The Chronicle of Higher Education recently asked scholars and illustrators to answer the question “What will be the big idea of the next decade, and why?”
First off, Jaron Lanier from Microsoft says it will be the end of human specialness. A “nerd” religion is evolving that believes technology is developing a “global brain” which will replace humanity. But he says a post-Facebook generation is emerging that will challenge this trend. There is hope. But that’s for the next decade.
Pete Singer, however, says the internet will set us free, making education and information available to the poorest people in the poorest countries. “We will continue to be surprised at how relatively simple changes in technology bring about fundamental changes in the way we live,” he says.
The ideas are many and varied. One says we will abandon disciplines in the academy, in order to cure cancer or understand religious experience. Another that the dizzying amount of data will require new ways to find it and analyze it.
Camille Paglia claims that elite education will collapse under its own weight, and the need for jobs will cause us to “revalorize” the trades. She is probably right, since books and articles about the collapse of our expensive and monolithic higher education system seems to show up in books and articles everywhere these days.
Mary Beard, who teaches classics at Cambridge believes we face a new “Dark Ages” where economic realities drown our interest in the humanities themselves, as we focus more and more on urgent social and cultural issues.
Personally I’ve never read Homer or Dante in the original languages as she suggests, although I could once read Caesar’s Gallic Wars in Latin (high school) and both Beowulf and Canterbury Tales in Old and Middle English (graduate school).
But Beard may be missing the point. I don’t think the dark ages come from our inability to read Latin, but from our unwillingness to hear each other. In the end it is always the darkness in our hearts.
Parker Palmer explores this theme in a way, citing Tocqueville’s “habits of the heart” as a way to restore our capacity for civic community. Palmer says students today need humility and chutzpah, the abilities to listen carefully with respect and to speak clearly with conviction.
I’ve written of such civic discourse before.
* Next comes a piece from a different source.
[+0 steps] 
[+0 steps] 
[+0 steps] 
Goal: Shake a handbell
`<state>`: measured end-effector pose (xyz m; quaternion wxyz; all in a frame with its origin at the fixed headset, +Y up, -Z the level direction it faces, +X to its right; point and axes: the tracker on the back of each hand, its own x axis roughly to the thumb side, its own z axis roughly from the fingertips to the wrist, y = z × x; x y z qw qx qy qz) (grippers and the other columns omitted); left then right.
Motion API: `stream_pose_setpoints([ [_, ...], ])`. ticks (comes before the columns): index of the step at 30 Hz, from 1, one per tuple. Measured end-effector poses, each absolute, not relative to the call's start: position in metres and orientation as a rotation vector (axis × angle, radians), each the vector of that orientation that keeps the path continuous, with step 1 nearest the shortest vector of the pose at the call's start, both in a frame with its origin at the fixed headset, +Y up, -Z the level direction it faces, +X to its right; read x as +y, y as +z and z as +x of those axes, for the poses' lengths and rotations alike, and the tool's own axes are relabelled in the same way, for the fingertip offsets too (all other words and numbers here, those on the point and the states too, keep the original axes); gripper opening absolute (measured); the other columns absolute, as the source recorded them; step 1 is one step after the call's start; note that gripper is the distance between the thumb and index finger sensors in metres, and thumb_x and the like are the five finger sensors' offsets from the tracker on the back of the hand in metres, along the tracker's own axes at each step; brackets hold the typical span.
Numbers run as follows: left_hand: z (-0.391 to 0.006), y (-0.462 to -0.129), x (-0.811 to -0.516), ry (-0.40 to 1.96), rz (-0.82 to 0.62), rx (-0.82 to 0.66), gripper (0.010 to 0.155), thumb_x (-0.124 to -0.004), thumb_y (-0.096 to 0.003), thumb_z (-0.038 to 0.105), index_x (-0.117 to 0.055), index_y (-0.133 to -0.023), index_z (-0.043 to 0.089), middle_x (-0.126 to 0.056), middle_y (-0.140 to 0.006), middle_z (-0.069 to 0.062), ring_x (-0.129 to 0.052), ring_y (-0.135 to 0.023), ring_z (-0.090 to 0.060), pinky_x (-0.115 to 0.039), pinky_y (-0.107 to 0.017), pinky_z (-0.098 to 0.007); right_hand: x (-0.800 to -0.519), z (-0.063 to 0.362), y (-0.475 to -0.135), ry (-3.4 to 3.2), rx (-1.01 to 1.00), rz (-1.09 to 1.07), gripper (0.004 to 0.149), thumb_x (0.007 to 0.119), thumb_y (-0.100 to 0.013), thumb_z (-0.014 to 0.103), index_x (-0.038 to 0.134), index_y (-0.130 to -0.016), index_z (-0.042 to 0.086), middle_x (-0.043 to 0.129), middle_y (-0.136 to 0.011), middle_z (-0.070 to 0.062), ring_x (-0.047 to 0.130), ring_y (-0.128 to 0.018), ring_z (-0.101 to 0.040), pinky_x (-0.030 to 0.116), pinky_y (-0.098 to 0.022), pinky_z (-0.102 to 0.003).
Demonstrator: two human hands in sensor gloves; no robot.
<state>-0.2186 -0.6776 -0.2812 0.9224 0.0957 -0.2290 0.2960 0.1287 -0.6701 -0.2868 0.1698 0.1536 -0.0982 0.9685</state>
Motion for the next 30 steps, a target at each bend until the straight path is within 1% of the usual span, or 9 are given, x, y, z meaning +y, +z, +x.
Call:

But listening and speaking is not enough. It’s respect and conviction students lack, or at least the respect that others are made in the image of God and the conviction that anything really matters.
Instead, they respect the opinions of others, especially their peers, with the confidence that every idea is equally valid. Even in Christian schools students often don’t respect the work or the word of God, which gives real value to others while providing a way to evaluate their opinions.
The need to speak the truth with such boldness and love is not an idea that shows up in the Chronicle as shaping the university in the next decade. But it will shape the work of the church, until the Lord comes.
And it will shape any university that still respects the work and the word of God.